ACTIVITY: Repeat exactly what appears from the opening line of the listing to the line with "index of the", inclusive.

DATA PROVIDED:
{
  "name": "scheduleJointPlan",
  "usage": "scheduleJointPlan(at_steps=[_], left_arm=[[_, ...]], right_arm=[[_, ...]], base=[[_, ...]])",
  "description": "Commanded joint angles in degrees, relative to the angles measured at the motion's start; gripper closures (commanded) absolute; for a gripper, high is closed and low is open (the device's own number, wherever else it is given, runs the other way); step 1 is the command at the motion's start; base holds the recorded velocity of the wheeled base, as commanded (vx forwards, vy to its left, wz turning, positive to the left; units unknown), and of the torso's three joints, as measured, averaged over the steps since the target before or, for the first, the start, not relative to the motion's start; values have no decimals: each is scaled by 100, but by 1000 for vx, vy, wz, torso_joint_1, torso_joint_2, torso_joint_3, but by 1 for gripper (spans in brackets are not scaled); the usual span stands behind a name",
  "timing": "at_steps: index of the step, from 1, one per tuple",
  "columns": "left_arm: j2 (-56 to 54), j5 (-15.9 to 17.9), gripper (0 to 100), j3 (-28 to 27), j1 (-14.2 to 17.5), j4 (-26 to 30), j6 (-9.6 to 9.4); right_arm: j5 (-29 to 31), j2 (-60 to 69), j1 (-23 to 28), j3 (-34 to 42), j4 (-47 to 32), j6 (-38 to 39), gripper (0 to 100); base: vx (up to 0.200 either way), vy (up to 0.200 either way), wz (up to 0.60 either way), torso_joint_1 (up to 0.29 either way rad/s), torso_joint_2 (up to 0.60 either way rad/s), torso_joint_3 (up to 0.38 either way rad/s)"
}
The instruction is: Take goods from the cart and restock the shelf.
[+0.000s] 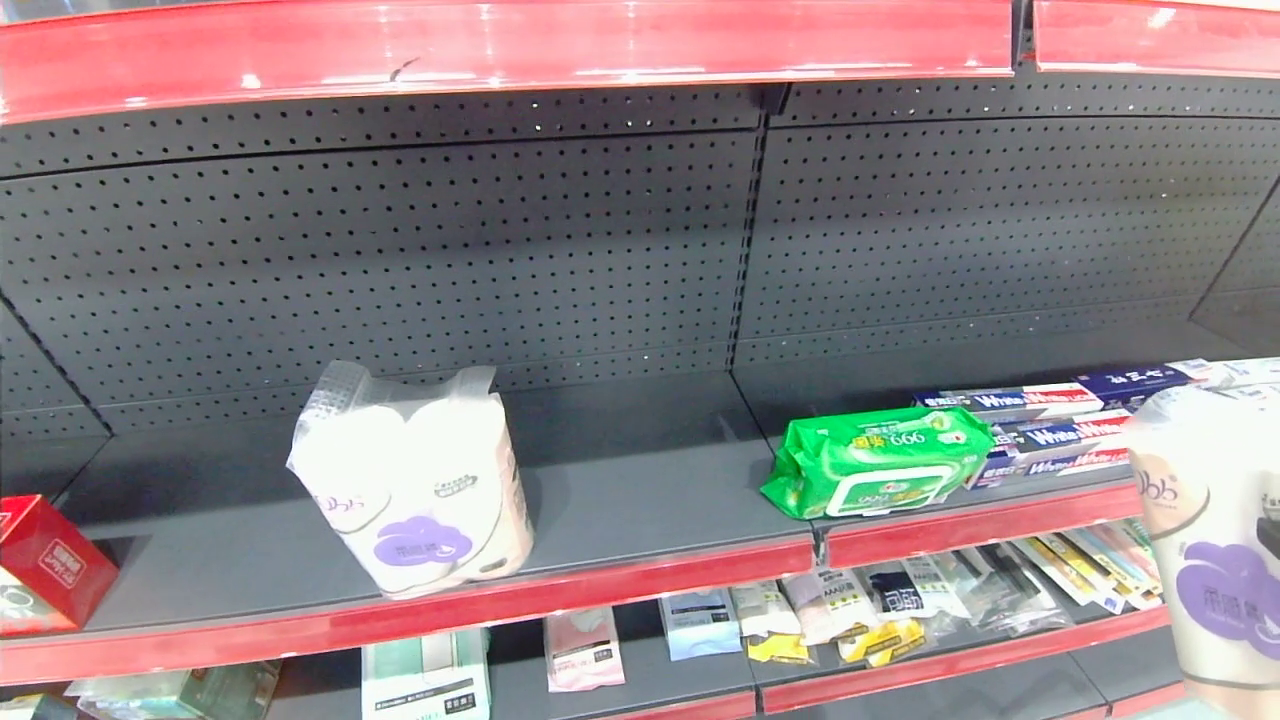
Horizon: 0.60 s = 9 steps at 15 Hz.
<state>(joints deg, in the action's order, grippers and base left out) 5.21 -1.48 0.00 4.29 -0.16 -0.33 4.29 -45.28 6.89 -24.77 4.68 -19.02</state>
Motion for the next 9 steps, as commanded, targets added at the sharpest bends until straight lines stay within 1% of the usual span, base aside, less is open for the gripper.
scheduleJointPlan(at_steps=[1, 9], left_arm=[[24, -2, 0, 0, 2, -2, -2], [24, -2, 0, 0, 2, -2, 7]], right_arm=[[2, 1, -3, -10, 15, -5, 100], [-7, 10, -100, -37, 24, -76, 100]], base=[[0, 0, 0, 0, 0, 0], [0, 0, 0, 0, 0, 0]])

RESPONSE TO THIS EXERCISE:
{
  "name": "scheduleJointPlan",
  "usage": "scheduleJointPlan(at_steps=[_], left_arm=[[_, ...]], right_arm=[[_, ...]], base=[[_, ...]])",
  "description": "Commanded joint angles in degrees, relative to the angles measured at the motion's start; gripper closures (commanded) absolute; for a gripper, high is closed and low is open (the device's own number, wherever else it is given, runs the other way); step 1 is the command at the motion's start; base holds the recorded velocity of the wheeled base, as commanded (vx forwards, vy to its left, wz turning, positive to the left; units unknown), and of the torso's three joints, as measured, averaged over the steps since the target before or, for the first, the start, not relative to the motion's start; values have no decimals: each is scaled by 100, but by 1000 for vx, vy, wz, torso_joint_1, torso_joint_2, torso_joint_3, but by 1 for gripper (spans in brackets are not scaled); the usual span stands behind a name",
  "timing": "at_steps: index of the step, from 1, one per tuple",

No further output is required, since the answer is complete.